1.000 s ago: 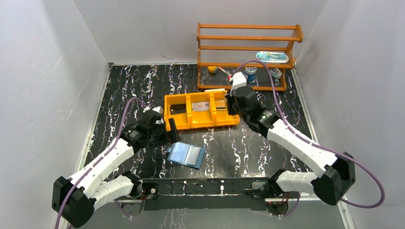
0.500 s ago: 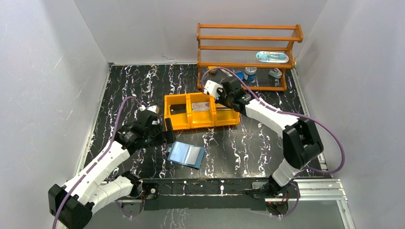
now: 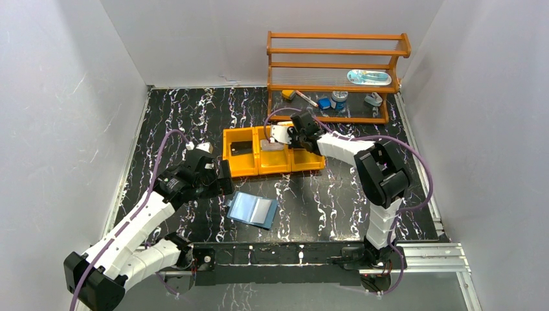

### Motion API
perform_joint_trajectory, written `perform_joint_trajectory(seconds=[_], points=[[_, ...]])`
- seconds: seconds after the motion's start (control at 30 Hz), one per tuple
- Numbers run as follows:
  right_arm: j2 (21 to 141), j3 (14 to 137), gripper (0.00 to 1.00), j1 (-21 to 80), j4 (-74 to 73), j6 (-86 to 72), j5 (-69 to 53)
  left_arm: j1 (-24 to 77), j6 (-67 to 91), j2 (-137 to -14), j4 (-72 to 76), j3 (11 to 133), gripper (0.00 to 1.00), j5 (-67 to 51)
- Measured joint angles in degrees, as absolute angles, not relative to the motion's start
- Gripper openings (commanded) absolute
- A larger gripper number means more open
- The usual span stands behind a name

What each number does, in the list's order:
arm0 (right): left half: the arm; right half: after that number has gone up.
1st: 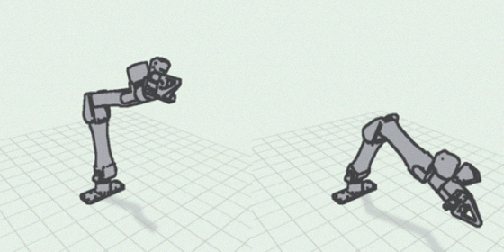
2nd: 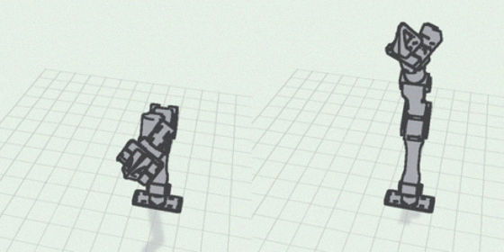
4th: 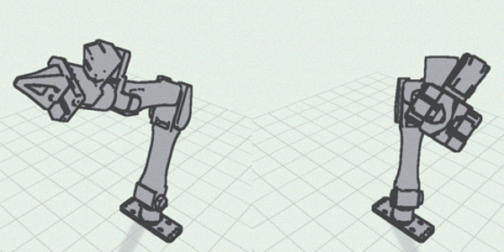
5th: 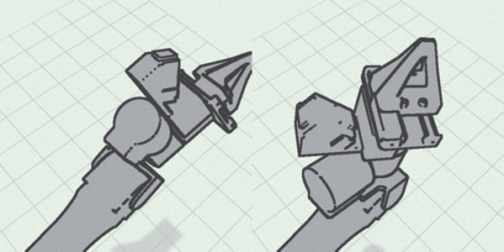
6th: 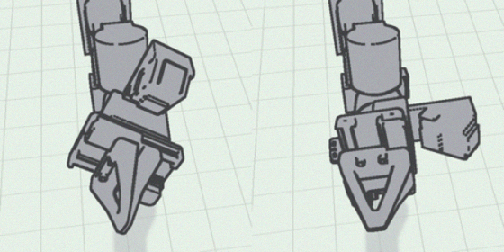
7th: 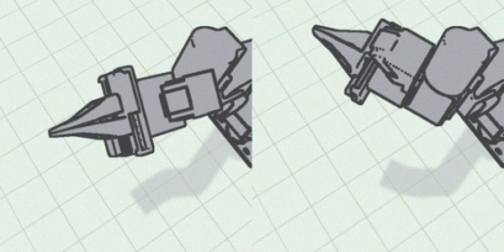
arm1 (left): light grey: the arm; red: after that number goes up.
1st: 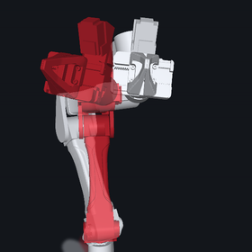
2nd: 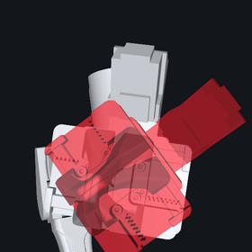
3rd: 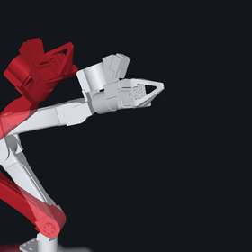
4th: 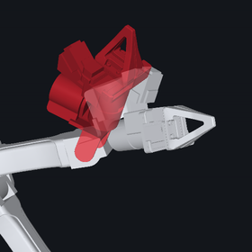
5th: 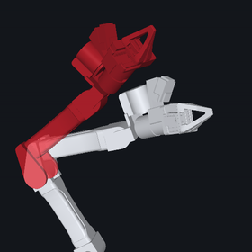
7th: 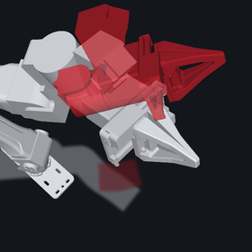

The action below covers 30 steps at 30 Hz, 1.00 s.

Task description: Take the credit cards out of the card holder

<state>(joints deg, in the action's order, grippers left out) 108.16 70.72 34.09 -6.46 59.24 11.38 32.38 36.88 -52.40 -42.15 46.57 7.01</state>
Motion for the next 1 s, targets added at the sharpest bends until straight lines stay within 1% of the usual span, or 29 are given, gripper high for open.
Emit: perform_joint_trajectory(seconds=[0.03, 0.13, 0.4, 0.47, 0.6, 0.63, 0.8, 0.83, 0.9, 0.93, 0.97, 1.0], points=[[108.49, 70.72, 0.30, 34.09, -6.57, 59.42, 11.27, 32.38, 36.84, -52.38, -42.19, 46.57, 0.98, 7.07], [109.03, 70.72, 0.38, 34.09, -7.01, 59.59, 11.09, 32.38, 36.64, -52.38, -42.37, 46.57, 0.98, 7.11], [107.83, 70.70, 0.48, 33.52, -10.00, 55.35, 9.65, 32.36, 36.40, -52.40, -42.52, 46.78, 0.98, 7.07], [105.58, 70.39, 0.53, 33.50, -10.63, 53.91, 8.99, 32.36, 36.21, -52.47, -42.52, 47.31, 0.98, 7.07], [98.52, 69.93, 0.58, 33.50, -10.57, 50.59, 7.60, 32.38, 36.01, -52.66, -42.59, 48.86, 0.98, 7.27], [96.05, 69.67, 0.61, 33.50, -10.04, 48.82, 7.49, 32.38, 36.01, -52.69, -42.72, 49.28, 0.98, 7.57], [85.06, 69.23, 0.97, 33.50, -6.50, 35.53, 8.88, 32.38, 35.97, -52.69, -44.77, 54.46, 0.98, 11.90], [82.19, 68.64, 0.98, 33.50, -5.72, 31.51, 9.50, 32.36, 35.92, -52.71, -44.97, 55.02, 0.98, 12.34], [76.47, 67.18, 0.98, 33.50, -5.34, 23.99, 10.68, 32.36, 35.73, -52.90, -46.72, 60.58, 0.98, 16.16], [67.61, 64.53, 0.98, 33.50, -4.99, 12.86, 12.53, 32.36, 35.27, -52.97, -47.07, 63.00, 0.98, 17.72], [64.55, 63.94, 0.98, 33.50, -4.45, 8.14, 13.41, 32.36, 33.50, -52.95, -46.59, 69.01, 0.98, 21.45], [61.82, 62.87, 0.98, 33.50, -3.95, 2.72, 14.04, 32.36, 32.56, -52.93, -47.13, 70.59, 0.98, 22.52]])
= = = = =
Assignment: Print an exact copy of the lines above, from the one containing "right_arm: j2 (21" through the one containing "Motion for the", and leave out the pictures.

Response to this exercise:
  right_arm: j2 (21 to 141), j3 (14 to 137), gripper (0.00 to 1.00), j1 (-21 to 80), j4 (-74 to 73), j6 (-86 to 72), j5 (-69 to 53)
  left_arm: j1 (-24 to 77), j6 (-67 to 91), j2 (-137 to -14), j4 (-72 to 76), j3 (11 to 133), gripper (0.00 to 1.00), j5 (-67 to 51)
- Measured joint angles in degrees, as absolute angles, not relative to the motion's start
- Gripper openings (commanded) absolute
- A larger gripper number means more open
- The usual span stands behind a name

What each number does, in the list's order:
arm0 (right): left half: the arm; right half: after that number has gone up.
1st: 
2nd: 
4th: 
5th: 
6th: 
7th: 
arm1 (left): light grey: the arm; red: after that number goes up.
1st: 
2nd: 
3rd: 
4th: 
5th: 
7th: 

The action below covers 30 steps at 30 Hz, 1.00 s.

Task description: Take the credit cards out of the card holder

<state>(joints deg, in the action's order, grippers left out) 108.16 70.72 34.09 -6.46 59.24 11.38 32.38 36.88 -52.40 -42.15 46.57 7.01</state>
Motion for the next 1 s, targets added at the sharpest bends until straight lines stay within 1% of the usual span, or 29 are given, gripper high for open.

This completes the output.